Taliban, ABD üslerini bombalayarak anlaşma şartlarını ihlal ediyor
TT

Taliban, ABD üslerini bombalayarak anlaşma şartlarını ihlal ediyor

Taliban, ABD üslerini bombalayarak anlaşma şartlarını ihlal ediyor

ABD’li yetkililer, Taliban hareketinin, Afganistan’daki ABD askeri üslerini kasıtlı olarak bombalayarak ABD ile yaptığı Afgan Anlaşmasını ihlal ettiğini belirtti.
ABD’li yetkililerin Taliban tarafından ateşlendiğini bildirdiği füzeler, ABD güçlerinin Afganistan’da konuşlandırıldığı iki askeri üssün yakınına düşerken, New York Times’ın dünkü haberine göre Taliban lideri bu saldırıların kendileri tarafından gerçekleştirildiği iddiasını yalanladı.
ABD’li üç askeri yetkili, geçtiğimiz haftalarda Taliban güçleri tarafından ateşlendiğini düşündükleri füzelerin Afganistan’ın güneyindeki bir ABD askeri üssüyle, ABD ile Afganistan hükümet güçleri arasında müşterek kullanıma sahip askeri havaalanını hedef aldığını ifade etti. Yetkililer bu eylemleri, ABD ile Taliban arasında imzalanan barış anlaşmasının açık bir ihlali olarak görüyor.
Afganistan kuvvetleri ve ABD güçlerinin ortaklaşa kullandıkları Afganistan’ın güneyindeki Helmend Eyaletinde yer alan ve oldukça geniş bir hava üssünden ibaret olan Camp Shorabak’a (önceden Camp Bastion) 2020 yılı Temmuz ayı içerisinde yaklaşık 12 roket düştü. Buna ek olarak geçen hafta Afganistan'ın Helmend Eyaleti’ndeki Camp Bastion’un 50 mil güneyinde yer alan ABD askeri üssü Camp Dwyer’i hedef alan birkaç füze saldırısı gerçekleşti.

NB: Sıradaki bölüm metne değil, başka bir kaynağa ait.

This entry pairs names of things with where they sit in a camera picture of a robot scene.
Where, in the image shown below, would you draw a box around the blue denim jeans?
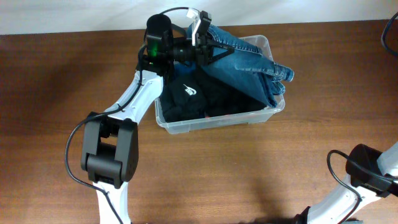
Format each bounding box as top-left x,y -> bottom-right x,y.
202,25 -> 294,108

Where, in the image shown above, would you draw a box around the black garment with red trim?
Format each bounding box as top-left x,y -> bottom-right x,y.
193,68 -> 267,117

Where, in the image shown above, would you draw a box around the black Nike garment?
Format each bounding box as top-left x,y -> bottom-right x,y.
160,75 -> 207,123

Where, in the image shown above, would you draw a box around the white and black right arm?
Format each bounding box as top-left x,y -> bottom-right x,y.
292,144 -> 397,224

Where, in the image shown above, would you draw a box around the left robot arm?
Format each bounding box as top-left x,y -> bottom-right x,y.
80,8 -> 234,223

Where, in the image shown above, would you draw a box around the clear plastic storage bin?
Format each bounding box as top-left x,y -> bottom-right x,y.
154,34 -> 286,135

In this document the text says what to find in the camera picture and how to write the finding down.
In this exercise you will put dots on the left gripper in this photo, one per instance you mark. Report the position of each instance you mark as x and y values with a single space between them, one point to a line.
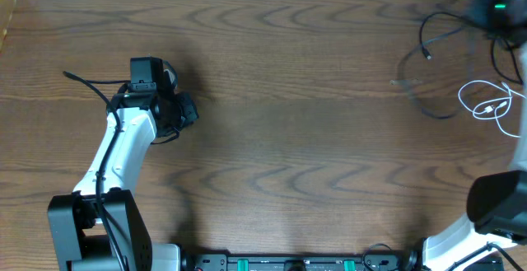
191 111

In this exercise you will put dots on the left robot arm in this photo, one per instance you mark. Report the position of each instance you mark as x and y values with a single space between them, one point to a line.
98 225

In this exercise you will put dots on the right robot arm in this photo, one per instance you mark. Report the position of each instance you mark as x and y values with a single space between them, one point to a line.
495 218

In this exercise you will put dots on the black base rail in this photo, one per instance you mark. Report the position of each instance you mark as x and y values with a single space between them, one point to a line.
375 261

Bölgedeki gelişmeleri yakından takip eden bir Taliban yetkilisi, Taliban’ın Helmend eyaletindeki ABD askeri üslerine herhangi bir saldırı düzenlendiği bilgisini kesin bir biçimde reddederek, Taliban’ın konuyla ilgili bir soruşturma yürüteceği bilgisini paylaşmıştı. Öte yandan, konuya aşina olan askeri bir yetkili, füze saldırılarının, Taliban’ın hareketinin liderleriyle ABD hükümeti arasında imzalanan barış anlaşmasına tamamen karşı olan, Taliban hareketinin farklı bir fraksiyonu tarafından gerçekleştirilmiş olabileceğini düşünüyor.

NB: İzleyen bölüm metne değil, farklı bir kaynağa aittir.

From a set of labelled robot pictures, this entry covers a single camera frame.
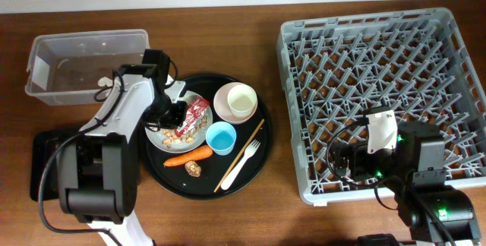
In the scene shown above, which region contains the brown walnut shell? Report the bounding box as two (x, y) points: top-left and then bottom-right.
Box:
(185, 161), (202, 178)

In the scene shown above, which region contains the red snack wrapper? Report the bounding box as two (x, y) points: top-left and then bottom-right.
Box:
(175, 96), (210, 137)

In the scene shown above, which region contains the clear plastic bin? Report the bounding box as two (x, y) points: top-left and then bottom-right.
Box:
(25, 29), (150, 106)

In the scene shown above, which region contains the peanut shells pile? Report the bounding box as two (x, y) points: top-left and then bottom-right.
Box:
(156, 115), (211, 149)

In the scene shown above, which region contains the black round tray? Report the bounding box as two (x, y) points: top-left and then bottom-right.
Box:
(139, 72), (274, 200)

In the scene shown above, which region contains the grey dishwasher rack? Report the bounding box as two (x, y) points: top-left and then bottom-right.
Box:
(276, 8), (485, 207)

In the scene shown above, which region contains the cream cup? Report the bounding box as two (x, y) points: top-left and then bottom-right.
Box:
(227, 84), (257, 118)

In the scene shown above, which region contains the wooden chopstick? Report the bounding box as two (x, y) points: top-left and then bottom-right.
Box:
(213, 119), (265, 193)

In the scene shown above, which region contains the white plastic fork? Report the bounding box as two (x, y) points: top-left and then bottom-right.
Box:
(220, 140), (260, 190)

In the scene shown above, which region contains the white tissue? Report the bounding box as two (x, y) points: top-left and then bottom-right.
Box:
(97, 77), (113, 87)

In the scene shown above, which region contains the pink bowl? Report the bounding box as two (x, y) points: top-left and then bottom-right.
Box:
(213, 82), (258, 125)

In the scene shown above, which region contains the blue cup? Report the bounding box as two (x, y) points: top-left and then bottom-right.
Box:
(206, 121), (237, 156)

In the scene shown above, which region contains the orange carrot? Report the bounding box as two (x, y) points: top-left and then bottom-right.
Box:
(163, 145), (213, 167)

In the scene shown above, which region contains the black rectangular bin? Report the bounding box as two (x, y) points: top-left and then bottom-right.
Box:
(30, 126), (80, 202)

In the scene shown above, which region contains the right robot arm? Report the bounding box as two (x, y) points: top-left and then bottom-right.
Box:
(325, 121), (481, 245)

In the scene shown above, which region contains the grey plate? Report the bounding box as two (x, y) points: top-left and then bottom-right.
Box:
(145, 90), (213, 153)

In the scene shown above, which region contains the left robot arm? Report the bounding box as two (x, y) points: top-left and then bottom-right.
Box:
(54, 62), (187, 245)

ABD Askeri Komutanlığı, söz konusu saldırıların askeri varlıkları arasında herhangi bir kayba neden olup olmadığı noktasında herhangi bir açıklama yapmazken, ABD’li yetkililerin zaten sallantıda olan barış sürecini istikrarlı bir biçimde yolunda tutmak için mücadele verdikleri dönemde, Washington DC’den de konuyla ilgili resmi bir açıklama gelmedi. Öte yandan, Afganistan’da ABD liderliğindeki askeri misyon da şimdiye kadar konu hakkında herhangi bir yorum yapmayı reddetti.

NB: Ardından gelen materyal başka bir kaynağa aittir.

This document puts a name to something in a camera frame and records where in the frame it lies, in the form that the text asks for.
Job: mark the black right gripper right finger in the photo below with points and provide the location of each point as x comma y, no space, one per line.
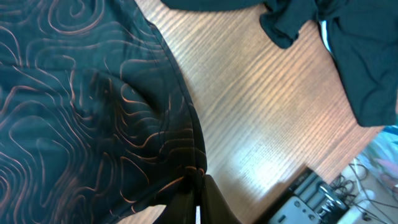
213,207

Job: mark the black garment pile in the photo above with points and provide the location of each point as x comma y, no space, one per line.
361,36

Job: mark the black patterned sports jersey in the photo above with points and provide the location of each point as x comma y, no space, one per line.
97,123

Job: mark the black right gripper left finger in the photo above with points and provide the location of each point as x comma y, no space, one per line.
181,210

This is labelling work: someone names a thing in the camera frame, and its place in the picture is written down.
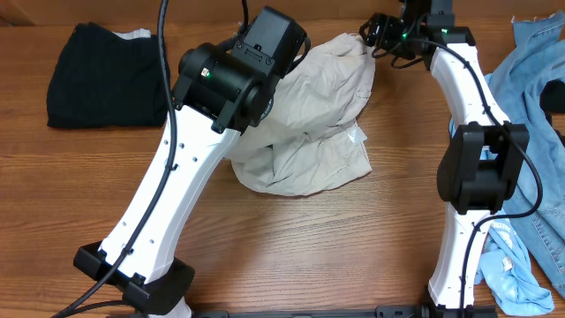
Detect beige shorts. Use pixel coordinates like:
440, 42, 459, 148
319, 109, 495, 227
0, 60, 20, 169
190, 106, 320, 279
227, 34, 375, 196

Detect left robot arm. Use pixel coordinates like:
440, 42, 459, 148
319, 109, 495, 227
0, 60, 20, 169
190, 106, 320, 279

Taliban hareketinin uzun süredir ülkedeki ilk ve en önemli kalesi olarak kabul ettiği Helmend Eyaleti, oldukça uzun bir süreden beri afyon yetiştiriciliği ve ticaretiyle Taliban hareketine kar sağlayan ekmek kapısı olarak kabul ediliyor. Birçok silahlı uyuşturucu baronu, farklı kabile bağları, dış bağlantılar ve bölgenin kendine ait gündemi ülkenin güneyindeki bu bölgenin belirsizliklerle dolu bir alan olarak kalmasına katkı sağlıyor. Afgan hükümet güçlerine gelince, bölge sınırları içindeki muhtelif alanlara merkez olarak hizmet veren bir dizi köye ek olarak, bölgenin merkezindeki Leşker Gah şehrinin sınırları içinde hapsolduğunu düşünüyor.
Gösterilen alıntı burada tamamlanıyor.